Carnivorous Electronics Power Themselves With Digested Insects

Artists create household gadgets inspired by venus fly traps, complete with microbial fuel cell digestion systems

Venus Fly Clock

this fly gives up it's life for the greater good of telling time.

It's the summer, which means swarms of bugs. And if you keep your window open to get cool summer breezes, it means swarms of bugs in your house. Artists James Auger and Jimmy Loizeau have designed a clock that puts those bugs--and the energy created when they're digested by the group's special fuel cell--to work for you.

The clock is equipped with a conveyor belt of flypaper that traps insects and transports them to a chemical bath where they are broken down in a microbial fuel cell. The chemical reactions that develop from this digestion are used to power a small clock and the conveyor belt itself. Why not rid your house of flies while telling the time?
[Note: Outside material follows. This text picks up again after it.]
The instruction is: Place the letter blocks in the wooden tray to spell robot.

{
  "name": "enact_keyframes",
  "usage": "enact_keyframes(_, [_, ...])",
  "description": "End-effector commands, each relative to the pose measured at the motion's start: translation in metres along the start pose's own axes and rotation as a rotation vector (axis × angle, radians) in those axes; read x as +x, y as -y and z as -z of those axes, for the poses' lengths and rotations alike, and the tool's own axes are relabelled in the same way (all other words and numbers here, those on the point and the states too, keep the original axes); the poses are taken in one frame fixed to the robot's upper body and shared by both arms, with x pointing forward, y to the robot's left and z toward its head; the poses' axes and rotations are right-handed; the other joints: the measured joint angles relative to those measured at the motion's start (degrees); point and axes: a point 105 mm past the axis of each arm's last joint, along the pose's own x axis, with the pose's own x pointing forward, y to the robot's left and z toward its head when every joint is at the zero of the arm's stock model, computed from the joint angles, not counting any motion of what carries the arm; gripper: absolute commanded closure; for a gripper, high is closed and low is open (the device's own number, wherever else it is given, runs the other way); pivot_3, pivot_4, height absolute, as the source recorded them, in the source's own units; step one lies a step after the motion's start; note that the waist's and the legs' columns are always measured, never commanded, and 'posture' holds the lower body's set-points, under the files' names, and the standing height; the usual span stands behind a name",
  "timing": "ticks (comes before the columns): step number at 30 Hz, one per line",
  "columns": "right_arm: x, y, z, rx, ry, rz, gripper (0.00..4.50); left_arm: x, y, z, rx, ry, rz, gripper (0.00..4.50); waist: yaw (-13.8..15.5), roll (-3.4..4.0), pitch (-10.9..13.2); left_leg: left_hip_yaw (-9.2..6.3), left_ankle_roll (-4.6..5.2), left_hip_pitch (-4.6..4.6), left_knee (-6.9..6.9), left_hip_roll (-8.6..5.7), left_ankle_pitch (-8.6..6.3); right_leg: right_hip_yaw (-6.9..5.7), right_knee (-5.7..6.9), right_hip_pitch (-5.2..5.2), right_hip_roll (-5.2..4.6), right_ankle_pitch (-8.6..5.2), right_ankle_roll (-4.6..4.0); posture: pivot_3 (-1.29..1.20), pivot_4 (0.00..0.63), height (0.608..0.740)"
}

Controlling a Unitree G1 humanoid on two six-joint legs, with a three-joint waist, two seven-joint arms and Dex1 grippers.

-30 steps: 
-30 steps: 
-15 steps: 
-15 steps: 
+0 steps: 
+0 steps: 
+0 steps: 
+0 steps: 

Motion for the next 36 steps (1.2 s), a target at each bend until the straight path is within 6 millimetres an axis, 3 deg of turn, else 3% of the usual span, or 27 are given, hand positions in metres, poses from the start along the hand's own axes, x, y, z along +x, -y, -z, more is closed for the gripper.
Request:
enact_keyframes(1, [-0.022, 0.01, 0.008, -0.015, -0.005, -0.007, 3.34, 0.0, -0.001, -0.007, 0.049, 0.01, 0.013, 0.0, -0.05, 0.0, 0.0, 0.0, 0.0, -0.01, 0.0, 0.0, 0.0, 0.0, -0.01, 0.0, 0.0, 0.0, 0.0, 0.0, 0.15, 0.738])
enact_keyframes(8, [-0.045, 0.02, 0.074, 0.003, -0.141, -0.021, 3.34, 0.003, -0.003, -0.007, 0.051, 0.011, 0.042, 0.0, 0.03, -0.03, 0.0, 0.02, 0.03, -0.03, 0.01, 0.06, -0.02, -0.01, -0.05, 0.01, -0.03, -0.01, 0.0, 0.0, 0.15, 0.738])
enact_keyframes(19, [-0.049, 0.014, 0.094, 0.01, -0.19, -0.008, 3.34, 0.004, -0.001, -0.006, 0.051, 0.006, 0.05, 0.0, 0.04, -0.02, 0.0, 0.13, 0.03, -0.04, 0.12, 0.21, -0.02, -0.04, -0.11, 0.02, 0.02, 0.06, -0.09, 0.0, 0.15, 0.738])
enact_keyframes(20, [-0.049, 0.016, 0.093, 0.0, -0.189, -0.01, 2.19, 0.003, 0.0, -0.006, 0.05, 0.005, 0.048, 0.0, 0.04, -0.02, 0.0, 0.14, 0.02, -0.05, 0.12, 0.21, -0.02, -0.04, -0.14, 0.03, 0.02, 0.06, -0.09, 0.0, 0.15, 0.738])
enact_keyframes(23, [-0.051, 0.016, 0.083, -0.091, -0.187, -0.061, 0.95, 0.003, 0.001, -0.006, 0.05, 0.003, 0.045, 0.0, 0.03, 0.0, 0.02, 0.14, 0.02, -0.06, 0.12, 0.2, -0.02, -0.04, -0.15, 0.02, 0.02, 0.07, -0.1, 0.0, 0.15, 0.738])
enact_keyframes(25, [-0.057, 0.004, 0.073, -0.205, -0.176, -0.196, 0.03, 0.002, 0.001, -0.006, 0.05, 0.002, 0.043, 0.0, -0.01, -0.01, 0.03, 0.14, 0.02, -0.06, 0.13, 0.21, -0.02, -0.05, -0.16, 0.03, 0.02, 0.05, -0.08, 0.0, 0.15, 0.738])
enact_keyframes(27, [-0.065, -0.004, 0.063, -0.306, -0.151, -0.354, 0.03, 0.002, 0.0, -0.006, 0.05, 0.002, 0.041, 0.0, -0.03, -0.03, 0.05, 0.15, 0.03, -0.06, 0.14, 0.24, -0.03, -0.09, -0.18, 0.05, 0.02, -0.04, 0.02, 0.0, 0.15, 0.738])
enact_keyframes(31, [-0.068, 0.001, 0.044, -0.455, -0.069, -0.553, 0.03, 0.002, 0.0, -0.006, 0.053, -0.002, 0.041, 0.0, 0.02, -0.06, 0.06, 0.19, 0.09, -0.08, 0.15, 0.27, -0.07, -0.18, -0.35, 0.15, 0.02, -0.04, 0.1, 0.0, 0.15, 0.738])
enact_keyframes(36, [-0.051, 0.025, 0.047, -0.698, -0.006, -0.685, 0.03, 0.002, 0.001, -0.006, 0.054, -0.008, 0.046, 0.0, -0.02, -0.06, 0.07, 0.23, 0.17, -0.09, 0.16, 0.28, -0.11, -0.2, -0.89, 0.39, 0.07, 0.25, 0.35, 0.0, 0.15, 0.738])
The artists have developed a few other morbid appliances and furniture items that feeds off the flesh of animals or insects. One such design is a light that attracts insects to it using ultraviolet LEDs. Once inside, they fall into a fuel cell bath where they are digested and power the light. Another design uses a camera and robotic hand to pluck dead insects out of a spider's web, place them into a fuel cell and power the camera and robotic arm.

The most disgusting, though, is a coffee table that doubles as a mousetrap. Enticing mice to crawl up onto the table, there's a trapdoor in the middle that will open, dropping the mouse into another fuel cell (these guys love fuel cells). The mouse will then be digested in order to power not only the trapdoor, but also an LED display on the table.
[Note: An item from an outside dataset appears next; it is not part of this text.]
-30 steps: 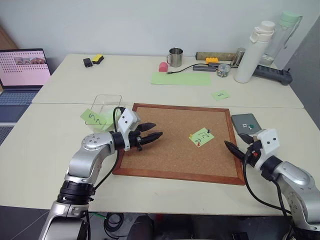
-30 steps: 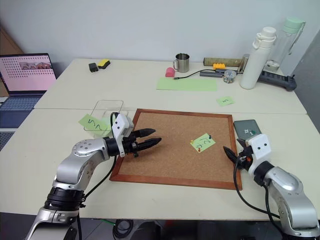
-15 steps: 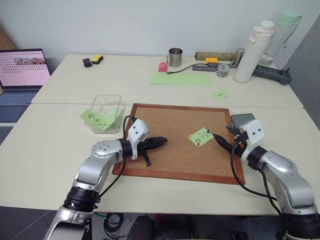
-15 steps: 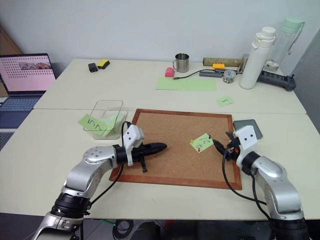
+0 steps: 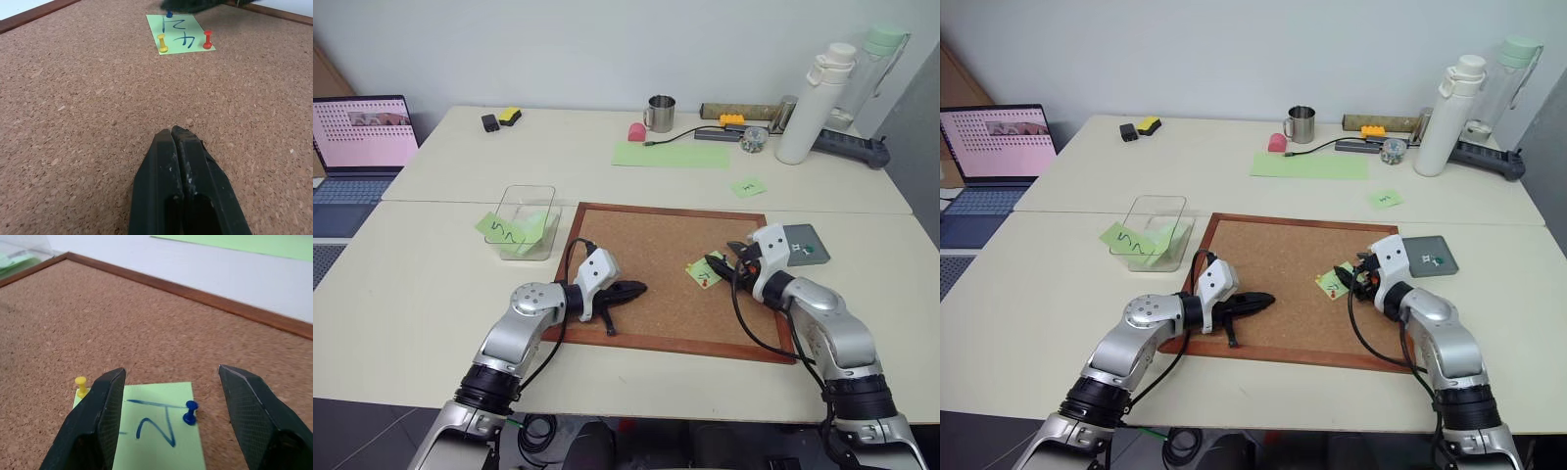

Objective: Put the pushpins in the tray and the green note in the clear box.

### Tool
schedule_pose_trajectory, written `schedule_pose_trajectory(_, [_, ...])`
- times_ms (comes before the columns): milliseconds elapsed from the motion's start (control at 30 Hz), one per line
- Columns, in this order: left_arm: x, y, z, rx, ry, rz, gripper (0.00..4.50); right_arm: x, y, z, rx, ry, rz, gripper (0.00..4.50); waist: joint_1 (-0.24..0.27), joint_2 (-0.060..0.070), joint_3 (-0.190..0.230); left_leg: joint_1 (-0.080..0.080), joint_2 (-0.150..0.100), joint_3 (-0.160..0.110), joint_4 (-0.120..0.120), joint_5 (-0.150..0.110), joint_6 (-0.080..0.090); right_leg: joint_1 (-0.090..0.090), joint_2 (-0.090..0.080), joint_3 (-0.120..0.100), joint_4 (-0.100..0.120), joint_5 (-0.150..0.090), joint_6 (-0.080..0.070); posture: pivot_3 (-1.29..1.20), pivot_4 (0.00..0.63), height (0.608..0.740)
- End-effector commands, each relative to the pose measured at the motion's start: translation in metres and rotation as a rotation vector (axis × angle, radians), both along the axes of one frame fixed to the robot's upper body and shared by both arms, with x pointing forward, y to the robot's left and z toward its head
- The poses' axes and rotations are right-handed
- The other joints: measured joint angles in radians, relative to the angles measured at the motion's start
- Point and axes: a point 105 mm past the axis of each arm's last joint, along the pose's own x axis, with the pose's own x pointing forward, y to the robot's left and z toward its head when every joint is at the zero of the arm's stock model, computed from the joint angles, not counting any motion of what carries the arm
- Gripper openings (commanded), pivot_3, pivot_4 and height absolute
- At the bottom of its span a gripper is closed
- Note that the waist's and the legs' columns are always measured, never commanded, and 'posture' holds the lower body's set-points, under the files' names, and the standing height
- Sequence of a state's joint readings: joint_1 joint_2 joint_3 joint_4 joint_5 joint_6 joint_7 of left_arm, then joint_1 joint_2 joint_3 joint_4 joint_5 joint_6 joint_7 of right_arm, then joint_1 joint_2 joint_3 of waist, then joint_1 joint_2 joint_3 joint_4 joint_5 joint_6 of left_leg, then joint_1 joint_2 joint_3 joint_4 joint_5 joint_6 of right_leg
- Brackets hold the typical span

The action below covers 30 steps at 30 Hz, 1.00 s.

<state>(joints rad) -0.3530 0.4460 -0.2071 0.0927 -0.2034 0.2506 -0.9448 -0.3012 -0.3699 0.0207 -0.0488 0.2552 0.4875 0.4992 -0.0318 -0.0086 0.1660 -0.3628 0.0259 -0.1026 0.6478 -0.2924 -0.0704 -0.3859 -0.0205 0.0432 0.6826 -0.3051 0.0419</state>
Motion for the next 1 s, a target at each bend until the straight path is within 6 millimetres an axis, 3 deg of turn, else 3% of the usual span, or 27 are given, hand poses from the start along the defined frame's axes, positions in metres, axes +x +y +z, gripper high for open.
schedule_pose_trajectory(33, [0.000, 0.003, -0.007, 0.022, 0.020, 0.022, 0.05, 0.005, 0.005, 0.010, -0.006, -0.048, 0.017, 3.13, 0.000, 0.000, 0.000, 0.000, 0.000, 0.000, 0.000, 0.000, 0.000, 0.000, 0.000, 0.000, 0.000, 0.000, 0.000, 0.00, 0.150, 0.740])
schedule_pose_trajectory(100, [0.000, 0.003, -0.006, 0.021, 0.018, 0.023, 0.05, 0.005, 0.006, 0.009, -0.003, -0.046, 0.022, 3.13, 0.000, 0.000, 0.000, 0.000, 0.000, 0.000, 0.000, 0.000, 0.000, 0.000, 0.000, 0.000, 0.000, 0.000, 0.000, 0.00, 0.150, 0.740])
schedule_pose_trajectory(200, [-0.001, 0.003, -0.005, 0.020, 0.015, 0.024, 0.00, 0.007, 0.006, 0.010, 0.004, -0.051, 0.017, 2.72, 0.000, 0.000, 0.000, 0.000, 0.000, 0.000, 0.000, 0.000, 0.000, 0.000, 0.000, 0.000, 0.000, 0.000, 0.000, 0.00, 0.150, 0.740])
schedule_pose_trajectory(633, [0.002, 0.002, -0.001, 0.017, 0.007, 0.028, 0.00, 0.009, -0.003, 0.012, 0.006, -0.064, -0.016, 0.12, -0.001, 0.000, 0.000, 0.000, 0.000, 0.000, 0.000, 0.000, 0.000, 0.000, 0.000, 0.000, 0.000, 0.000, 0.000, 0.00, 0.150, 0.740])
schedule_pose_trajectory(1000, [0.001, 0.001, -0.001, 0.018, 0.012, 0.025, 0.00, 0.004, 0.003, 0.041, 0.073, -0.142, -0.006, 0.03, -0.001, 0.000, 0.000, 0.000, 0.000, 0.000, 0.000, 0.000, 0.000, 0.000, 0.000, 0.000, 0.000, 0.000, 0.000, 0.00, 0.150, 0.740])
"As soon as there is a predatory robot in the room the scene becomes loaded with potential," Auger told New Scientist. "A fly buzzing around the window suddenly becomes an actor in a live game of life, as the viewer half wills it towards the robot and half hopes for it to escape."

These pieces may seem gruesome, but it's interesting that they use a very unexpected fuel to help them self-perpetuate. Perhaps the law of 'survival of the fittest' will now need to be extended to home furnishings.